Where as Perry's acting was hyperbolic and over-the-top, a celebration and affirmation of his game all at once, John's was subdued, understated, and probably not acting at all. That is perhaps the biggest reason that I find this game so satisfying: a guy so maligned got his redemption. This was a guy that was, above all else, painfully cognizant of the criticism:
"I felt I was established already," Navarre said. "But the reality was I was going to be defined by this game."John finished the game with 278 yards passing, completing 21 of 32 passes with two touchdowns to one interception. It was a great performance at the biggest stage of Midwestern college football. Never would I have imagined, however, that it would be our last win against the Buckeyes for many years to come. In light of the scandal in Columbus and depending on your opinion on the validity of each Buckeye win against the Wolverines in the Tressel era, this game has risen in stature as the years have passed, and, by proxy, so has John Navarre's place in Michigan football lore.
I've watched my DVD of this game dozens and dozens of times. Ever since 2003, I've taken to watching it from start to finish the night before The Game, hoping that it would unearth some untapped reservoirs of good karma for Michigan the next day. It didn't work in 2004, and every year afterward became a remainder of how long it had been since we've beaten them. Reading this ESPN recap refer to the pair of losses against OSU in '01 and '02 as a "skid" makes me cringe a little bit.Here we sit, seven and a half long years later, wishing that we could go back. I love that DVD, but I hope that I can update that special tradition, starting with a win this year.

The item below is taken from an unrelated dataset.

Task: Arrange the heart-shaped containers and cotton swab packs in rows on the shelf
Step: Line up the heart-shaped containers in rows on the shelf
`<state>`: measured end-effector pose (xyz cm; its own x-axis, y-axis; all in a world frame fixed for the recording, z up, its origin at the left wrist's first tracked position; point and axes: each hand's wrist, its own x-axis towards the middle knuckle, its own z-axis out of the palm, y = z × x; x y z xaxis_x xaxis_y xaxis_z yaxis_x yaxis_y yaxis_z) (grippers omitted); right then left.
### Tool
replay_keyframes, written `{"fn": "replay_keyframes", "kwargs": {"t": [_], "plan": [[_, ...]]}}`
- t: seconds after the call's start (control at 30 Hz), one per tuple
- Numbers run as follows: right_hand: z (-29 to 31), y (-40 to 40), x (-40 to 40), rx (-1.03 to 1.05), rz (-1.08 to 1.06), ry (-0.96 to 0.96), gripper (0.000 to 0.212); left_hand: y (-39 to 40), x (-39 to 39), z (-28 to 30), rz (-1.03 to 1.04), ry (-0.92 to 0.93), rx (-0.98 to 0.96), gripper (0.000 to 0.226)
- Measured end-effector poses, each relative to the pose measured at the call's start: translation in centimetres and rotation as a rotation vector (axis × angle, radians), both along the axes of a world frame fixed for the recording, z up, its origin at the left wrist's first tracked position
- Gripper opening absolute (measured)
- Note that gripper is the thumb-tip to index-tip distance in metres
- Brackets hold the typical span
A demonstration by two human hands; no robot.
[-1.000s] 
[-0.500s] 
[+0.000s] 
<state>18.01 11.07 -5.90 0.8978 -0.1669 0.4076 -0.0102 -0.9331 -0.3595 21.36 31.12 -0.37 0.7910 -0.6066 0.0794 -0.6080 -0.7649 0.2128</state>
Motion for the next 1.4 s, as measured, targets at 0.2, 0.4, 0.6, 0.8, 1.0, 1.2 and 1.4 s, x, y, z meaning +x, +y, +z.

That's not to say that it gets old. It never does. Braylon's cockiness (before it became malicious and off-putting in his NFL days), Perry's histrionics, one of Lloyd's most classic interview responses ever ("Why would you ask a dumb question like that?"), and Navarre's redemption, so satisfying and deserving that it felt like it was my own...all these things make this game, in my mind, one of the best in the last ten years.